With AI Image Vectorizer, converting your images is fast, intuitive, and effortless. Adjust vectorization settings manually, or let AI automatically enhance edges, balance color palettes, and minimize file size – all without the need to sign up or install anything.
How Does the Image Vectorizer Work?
- Upload Your Image – Start by uploading any supported raster image format, such as PNG, JPG, GIF, TIFF, BMP, or ICO.
- Quantize the colors (optional) – Reduce the number of colors in your image to simplify the tracing process.
- Vectorize the image – Tune tracing accuracy, smoothing, and stroke width, then click the “Vectorize” button.
- Apply AI Settings – Describe what you want, like “smooth edges, under 50 KB”, and press “Apply via AI”. Let AI fine-tune the result automatically.

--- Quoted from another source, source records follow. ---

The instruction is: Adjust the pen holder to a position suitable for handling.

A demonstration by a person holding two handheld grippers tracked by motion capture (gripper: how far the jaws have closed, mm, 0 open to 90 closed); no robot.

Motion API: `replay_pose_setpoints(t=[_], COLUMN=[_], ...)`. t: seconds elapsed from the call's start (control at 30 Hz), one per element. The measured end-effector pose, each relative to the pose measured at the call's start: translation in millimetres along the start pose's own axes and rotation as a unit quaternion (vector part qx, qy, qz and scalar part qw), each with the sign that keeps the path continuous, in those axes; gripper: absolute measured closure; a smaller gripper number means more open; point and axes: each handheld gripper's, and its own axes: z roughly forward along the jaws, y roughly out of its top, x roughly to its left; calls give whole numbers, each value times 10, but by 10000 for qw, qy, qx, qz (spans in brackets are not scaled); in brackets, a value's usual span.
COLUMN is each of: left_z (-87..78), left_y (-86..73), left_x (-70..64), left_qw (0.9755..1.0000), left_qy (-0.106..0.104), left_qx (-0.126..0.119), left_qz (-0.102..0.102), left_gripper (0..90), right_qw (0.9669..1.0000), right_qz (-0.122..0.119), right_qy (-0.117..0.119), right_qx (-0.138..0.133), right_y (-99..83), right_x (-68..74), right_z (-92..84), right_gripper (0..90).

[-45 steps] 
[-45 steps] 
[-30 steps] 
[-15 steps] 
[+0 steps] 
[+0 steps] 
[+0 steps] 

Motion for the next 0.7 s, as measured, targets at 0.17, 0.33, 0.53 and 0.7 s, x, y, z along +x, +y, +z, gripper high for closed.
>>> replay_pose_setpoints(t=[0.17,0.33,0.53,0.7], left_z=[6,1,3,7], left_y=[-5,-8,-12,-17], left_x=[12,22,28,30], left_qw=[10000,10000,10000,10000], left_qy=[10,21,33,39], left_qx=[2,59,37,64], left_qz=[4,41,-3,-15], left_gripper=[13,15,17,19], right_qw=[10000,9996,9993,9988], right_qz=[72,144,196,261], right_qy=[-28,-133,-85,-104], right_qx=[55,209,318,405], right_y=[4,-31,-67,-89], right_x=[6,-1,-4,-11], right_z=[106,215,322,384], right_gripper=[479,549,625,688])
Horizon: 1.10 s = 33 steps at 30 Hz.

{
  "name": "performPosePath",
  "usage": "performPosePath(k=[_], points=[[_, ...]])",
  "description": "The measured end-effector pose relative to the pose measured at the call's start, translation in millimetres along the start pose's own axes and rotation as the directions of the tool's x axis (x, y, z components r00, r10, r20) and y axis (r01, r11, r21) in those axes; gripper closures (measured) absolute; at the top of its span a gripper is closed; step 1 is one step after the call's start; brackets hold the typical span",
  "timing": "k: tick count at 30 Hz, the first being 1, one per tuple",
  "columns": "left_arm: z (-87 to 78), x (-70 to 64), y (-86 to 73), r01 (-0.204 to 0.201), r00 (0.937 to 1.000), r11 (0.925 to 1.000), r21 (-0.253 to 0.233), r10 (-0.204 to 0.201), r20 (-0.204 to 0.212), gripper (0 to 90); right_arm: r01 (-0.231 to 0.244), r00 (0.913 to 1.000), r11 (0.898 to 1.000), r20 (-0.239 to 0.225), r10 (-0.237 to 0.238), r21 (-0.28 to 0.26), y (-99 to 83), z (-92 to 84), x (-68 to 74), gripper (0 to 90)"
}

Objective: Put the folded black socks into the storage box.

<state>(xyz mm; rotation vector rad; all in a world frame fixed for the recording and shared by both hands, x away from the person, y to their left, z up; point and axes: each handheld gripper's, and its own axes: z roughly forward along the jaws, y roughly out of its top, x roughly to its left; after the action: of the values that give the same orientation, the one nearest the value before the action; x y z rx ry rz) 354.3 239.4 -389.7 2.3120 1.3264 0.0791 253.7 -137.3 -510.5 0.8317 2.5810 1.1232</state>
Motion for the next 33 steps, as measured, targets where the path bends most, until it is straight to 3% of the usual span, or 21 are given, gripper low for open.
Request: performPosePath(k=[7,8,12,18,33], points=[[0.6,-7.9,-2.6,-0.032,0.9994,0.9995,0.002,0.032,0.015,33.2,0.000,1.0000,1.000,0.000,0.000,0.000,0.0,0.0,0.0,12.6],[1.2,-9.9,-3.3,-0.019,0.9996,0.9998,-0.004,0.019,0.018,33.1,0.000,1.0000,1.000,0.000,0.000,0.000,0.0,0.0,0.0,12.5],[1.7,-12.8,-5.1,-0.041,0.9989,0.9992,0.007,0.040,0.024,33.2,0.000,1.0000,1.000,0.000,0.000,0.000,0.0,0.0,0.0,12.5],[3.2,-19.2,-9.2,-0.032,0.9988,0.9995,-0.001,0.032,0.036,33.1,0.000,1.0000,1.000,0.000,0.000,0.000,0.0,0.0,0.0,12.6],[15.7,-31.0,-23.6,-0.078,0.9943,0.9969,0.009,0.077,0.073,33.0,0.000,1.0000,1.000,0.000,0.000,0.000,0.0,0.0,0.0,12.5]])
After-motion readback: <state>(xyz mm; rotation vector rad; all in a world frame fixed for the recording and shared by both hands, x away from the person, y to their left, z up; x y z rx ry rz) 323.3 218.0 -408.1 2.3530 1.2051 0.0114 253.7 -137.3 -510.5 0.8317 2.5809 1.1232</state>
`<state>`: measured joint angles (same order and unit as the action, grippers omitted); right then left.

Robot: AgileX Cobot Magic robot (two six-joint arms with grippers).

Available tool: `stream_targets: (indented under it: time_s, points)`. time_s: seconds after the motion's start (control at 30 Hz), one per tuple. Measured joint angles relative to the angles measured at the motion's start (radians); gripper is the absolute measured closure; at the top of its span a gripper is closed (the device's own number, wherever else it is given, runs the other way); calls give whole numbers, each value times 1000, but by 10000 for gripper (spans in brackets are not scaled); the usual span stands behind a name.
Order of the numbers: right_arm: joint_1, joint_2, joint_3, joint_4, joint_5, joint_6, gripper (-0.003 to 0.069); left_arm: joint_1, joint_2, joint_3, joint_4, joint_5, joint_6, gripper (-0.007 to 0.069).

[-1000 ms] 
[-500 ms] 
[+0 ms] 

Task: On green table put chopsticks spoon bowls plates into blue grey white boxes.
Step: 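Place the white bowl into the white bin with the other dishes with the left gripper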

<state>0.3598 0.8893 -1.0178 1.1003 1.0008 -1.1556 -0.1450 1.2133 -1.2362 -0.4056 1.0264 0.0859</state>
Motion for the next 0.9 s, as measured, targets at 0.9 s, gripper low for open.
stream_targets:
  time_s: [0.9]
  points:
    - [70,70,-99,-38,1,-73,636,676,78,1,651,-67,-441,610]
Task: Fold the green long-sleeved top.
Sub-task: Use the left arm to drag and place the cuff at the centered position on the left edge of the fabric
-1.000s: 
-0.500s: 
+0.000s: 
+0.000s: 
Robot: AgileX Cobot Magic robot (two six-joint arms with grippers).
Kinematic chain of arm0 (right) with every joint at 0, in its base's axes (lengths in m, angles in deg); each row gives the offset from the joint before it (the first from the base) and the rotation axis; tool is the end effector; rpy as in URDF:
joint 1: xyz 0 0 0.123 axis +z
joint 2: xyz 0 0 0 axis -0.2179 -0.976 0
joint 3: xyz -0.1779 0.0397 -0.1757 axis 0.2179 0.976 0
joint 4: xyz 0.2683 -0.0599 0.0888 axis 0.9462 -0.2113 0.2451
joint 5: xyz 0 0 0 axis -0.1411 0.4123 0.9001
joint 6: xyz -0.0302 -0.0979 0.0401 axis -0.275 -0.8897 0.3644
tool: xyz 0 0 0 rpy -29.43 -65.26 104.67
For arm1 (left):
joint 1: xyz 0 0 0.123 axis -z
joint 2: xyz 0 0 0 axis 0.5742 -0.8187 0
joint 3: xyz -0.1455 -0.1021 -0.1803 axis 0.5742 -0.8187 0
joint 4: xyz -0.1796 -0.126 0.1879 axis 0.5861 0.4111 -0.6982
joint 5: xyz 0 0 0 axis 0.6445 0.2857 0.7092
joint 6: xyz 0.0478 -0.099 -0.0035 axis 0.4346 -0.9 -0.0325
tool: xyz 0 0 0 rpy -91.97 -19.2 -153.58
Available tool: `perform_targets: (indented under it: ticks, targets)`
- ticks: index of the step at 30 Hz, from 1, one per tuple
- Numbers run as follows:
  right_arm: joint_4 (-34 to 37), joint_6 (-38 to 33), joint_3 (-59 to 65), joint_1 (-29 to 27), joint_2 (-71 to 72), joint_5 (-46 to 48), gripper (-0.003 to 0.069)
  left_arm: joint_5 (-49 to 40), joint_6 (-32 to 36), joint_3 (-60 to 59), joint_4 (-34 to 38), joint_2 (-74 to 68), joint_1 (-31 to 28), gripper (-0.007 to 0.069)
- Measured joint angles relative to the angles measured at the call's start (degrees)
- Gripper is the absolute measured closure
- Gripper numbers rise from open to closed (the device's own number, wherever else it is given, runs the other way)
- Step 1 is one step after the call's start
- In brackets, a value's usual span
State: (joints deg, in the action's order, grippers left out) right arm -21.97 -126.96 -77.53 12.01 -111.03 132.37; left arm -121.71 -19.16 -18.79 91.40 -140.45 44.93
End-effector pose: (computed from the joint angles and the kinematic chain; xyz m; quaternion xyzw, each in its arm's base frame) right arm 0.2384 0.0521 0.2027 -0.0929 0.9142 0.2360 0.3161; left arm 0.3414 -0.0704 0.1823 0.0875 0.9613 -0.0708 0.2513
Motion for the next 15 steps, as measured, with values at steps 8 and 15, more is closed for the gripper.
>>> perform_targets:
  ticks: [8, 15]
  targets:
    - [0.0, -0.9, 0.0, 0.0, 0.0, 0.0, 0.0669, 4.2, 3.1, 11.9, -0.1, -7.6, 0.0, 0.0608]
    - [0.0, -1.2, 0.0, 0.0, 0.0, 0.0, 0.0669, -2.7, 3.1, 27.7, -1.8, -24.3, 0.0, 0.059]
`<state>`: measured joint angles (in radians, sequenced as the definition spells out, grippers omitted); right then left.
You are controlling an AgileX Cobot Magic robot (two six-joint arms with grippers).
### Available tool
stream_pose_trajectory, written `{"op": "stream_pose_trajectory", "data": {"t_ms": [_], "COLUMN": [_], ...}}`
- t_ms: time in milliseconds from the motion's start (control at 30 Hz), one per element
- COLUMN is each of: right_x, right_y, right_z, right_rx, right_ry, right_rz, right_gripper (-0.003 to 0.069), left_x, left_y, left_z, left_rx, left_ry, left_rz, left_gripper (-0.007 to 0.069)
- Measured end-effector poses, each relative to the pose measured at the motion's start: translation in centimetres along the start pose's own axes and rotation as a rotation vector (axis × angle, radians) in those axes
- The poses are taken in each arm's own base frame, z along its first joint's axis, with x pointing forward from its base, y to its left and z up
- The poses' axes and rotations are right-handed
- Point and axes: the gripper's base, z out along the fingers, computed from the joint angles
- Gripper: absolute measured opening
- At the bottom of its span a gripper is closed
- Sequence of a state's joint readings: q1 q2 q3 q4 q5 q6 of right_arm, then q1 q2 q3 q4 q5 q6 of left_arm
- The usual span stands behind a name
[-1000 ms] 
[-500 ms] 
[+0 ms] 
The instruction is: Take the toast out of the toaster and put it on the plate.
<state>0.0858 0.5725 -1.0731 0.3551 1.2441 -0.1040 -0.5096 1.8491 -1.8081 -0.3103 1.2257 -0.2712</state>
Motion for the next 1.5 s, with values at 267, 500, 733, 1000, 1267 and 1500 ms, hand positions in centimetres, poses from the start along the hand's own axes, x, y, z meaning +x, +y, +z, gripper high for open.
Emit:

- Download the result – Save the Quantized PNG or the final SVG.
Modes & Parameters
Fine-tune your images during vectorization to effectively manage detail levels. This provides you with added creative flexibility in your design processes:
Area | Control | Range | What it does (under the hood) |
---|---|---|---|
Quantize | colors | 1 – 255 | Palette size for RgbQuant (fewer colors -> smaller SVG, more -> better color fidelity). |
method | 1 or 2 | 1 = uniform 1-D histogram, 2 = adaptive 2-D histogram. | |
minHueCols | ≥ 0 (step 100) | Minimum distinct hues to keep when down-sampling. | |
scale | 0.1 – 5 | Pre-scales the bitmap before quantization & tracing. | |
grayscale | on/off | Converts to gray before quantizing (faster, tiny output). | |
Vectorize | threshold | 0 – 200 | Error tolerance for Bézier-curve fitting (fitCurve ). Higher = fewer path segments. |
severity (= extent) | 0 – 10 | Smoothing radius in pixels (smooth / moving-average). | |
line-width | 0 – 50 | Stroke width applied after scaling × 10. | |
trace paths | on/off | Adds a mid-point marker (marker-mid ) so you can inspect individual path segments. |
How to Formulate a Request or Question for the AI Image Vectorizer?
- Be specific – “Sharpen the image lines and reduce final SVG size.”
- Mention use-case – “I want a monochrome look with minimal file size.”
- Use one request at a time for the fastest and most accurate tuning.
By following these guidelines, you’ll receive precise, relevant suggestions to perfect your vectorization process.